Bétonnière
Ronflement hypnotique de la cuve vide
elle grince en ses rouages
dans un tournoiement stérile
– une comptine répétée à l’infini
Remplir la panse métallique d’une eau turbide
Sable gravier ciment s’y amalgament
– chuintement rythmé où se chuchote un enchevêtrement inéluctable
Ventre fécond d’une dalle bétonnière
– une terrasse
On y installera une table et des chaises de jardin
en plastique
Et peut-être aussi
un laurier-rose en pot

Chantier
Elsa Dauphin
Polder 203
Édition Décharge et Gros Textes, 2024
ISBN : 978-2-35082-582-3
Prix : 7 €
D’emblée, Elsa Dauphin surprend. Pour elle, pas de « chantier interdit ». La poésie peut s’emparer de tous les sujets même les plus triviaux : ici la rénovation d’une ancienne bergerie en un lieu d’habitation. En plus, elle ose aborder un sujet que l’on attribue plus traditionnellement aux hommes, décidément la poésie n’a pas de genre.
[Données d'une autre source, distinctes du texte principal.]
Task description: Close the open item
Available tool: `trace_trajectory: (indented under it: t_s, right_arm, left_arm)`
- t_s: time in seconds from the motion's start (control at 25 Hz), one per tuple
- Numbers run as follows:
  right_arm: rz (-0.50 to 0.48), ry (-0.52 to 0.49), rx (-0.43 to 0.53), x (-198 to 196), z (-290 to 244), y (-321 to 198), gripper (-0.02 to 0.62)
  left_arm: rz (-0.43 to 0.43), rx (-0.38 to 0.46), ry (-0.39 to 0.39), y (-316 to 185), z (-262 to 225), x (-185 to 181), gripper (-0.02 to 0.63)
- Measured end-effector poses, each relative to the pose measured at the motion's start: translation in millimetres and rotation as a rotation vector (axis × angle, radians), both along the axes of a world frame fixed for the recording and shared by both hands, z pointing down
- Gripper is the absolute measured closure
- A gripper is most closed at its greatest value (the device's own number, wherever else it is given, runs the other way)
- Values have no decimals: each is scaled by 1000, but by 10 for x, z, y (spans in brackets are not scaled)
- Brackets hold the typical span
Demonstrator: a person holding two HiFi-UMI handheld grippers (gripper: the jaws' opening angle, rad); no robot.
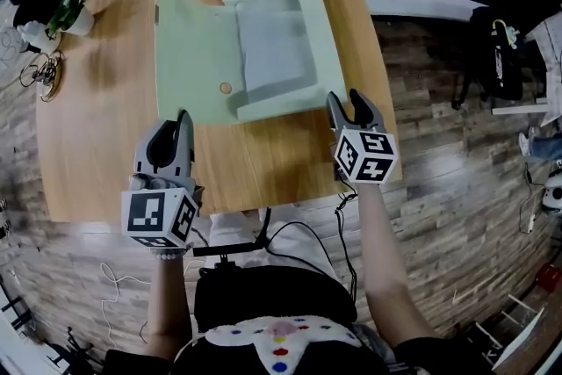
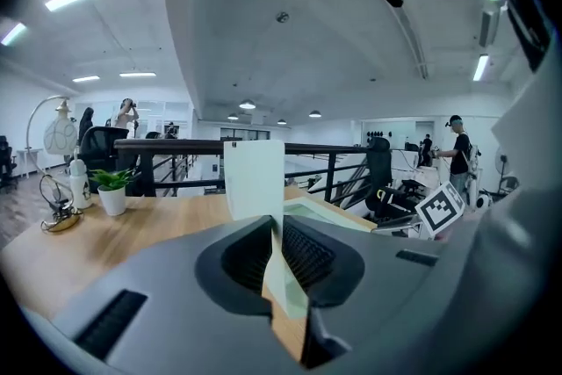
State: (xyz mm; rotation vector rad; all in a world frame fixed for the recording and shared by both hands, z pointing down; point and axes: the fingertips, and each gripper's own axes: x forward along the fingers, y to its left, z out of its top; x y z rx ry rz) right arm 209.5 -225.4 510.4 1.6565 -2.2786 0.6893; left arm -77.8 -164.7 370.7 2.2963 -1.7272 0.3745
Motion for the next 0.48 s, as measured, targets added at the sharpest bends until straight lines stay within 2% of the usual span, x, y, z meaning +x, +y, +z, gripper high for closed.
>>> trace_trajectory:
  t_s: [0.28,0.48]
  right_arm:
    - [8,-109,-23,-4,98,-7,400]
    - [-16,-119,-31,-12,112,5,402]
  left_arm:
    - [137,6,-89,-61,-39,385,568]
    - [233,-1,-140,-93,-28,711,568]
Elsa Dauphin raconte par le détail toutes les étapes du chantier. Il est question de fondations, de maçonnerie, de truelles, de bétonnière et d’ échafaudage. Son écriture originale s’approprie les mots du vocabulaire précis, concret et technique de la construction : « j’apprends la langue de chat/ l’élégance de sa précision/ j’apprends la gamate qui n’est pas dans mon dictionnaire ».
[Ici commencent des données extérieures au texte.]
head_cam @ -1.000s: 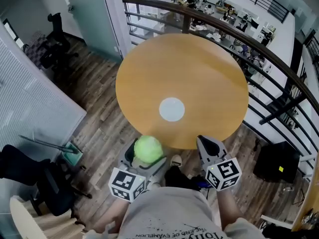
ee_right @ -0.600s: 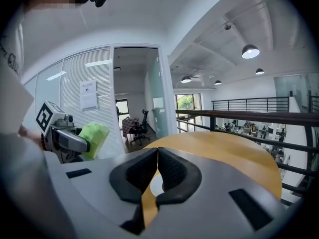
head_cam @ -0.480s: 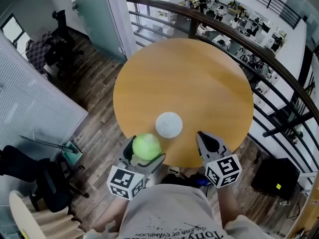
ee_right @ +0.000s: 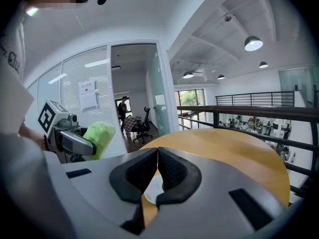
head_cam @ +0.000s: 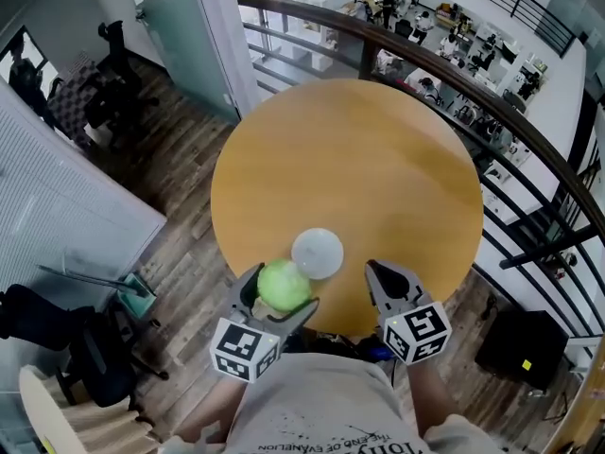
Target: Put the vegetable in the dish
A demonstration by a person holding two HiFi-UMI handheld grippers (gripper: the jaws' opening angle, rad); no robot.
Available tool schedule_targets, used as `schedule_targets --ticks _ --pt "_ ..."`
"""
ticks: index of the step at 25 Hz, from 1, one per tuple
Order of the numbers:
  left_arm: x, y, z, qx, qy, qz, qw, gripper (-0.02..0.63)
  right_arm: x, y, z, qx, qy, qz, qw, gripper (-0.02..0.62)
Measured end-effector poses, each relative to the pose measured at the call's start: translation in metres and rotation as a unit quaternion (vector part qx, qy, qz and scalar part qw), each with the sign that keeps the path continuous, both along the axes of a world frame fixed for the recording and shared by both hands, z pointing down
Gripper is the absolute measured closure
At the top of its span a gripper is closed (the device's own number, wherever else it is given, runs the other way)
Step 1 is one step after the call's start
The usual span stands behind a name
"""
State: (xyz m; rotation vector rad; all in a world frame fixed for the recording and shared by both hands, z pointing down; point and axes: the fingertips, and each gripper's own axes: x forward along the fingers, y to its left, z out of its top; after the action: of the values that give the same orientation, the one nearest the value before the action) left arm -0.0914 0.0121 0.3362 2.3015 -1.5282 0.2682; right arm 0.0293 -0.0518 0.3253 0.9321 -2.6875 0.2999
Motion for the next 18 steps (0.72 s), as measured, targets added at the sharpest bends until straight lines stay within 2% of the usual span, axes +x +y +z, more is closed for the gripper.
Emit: schedule_targets --ticks 9,18 --pt "-0.011 -0.021 0.007 -0.016 -0.013 0.052 0.9984 0.114 -0.006 -0.01 0.007 -0.012 0.012 0.045 0.999 0.571" --pt "-0.011 -0.035 0.017 -0.03 -0.018 0.082 0.996 0.114 -0.003 -0.015 0.02 -0.027 0.014 0.071 0.997 0.571"
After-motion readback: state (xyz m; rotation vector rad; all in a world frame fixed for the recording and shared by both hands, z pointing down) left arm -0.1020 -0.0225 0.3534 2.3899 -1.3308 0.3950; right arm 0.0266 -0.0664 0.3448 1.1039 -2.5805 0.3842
Il est aussi question de « sommeils foudroyés », de « crampes nocturnes [qui] déchirent/ cuisses et mollets », de courbatures et de tensions musculaires, d’ « une oreille meurtrie au fer à béton/ saillant d’un mur ». Un chantier est une épreuve qui peut s’avérer exténuante et douloureuse pour le bâtisseur. La belle écriture vivante d’Elsa Dauphin explore le désir de restaurer le passé pour bâtir l’avenir avec des mots nouveaux qui « font mortier/ entre le ciel et la terre/ entre les pierres et les rêves ».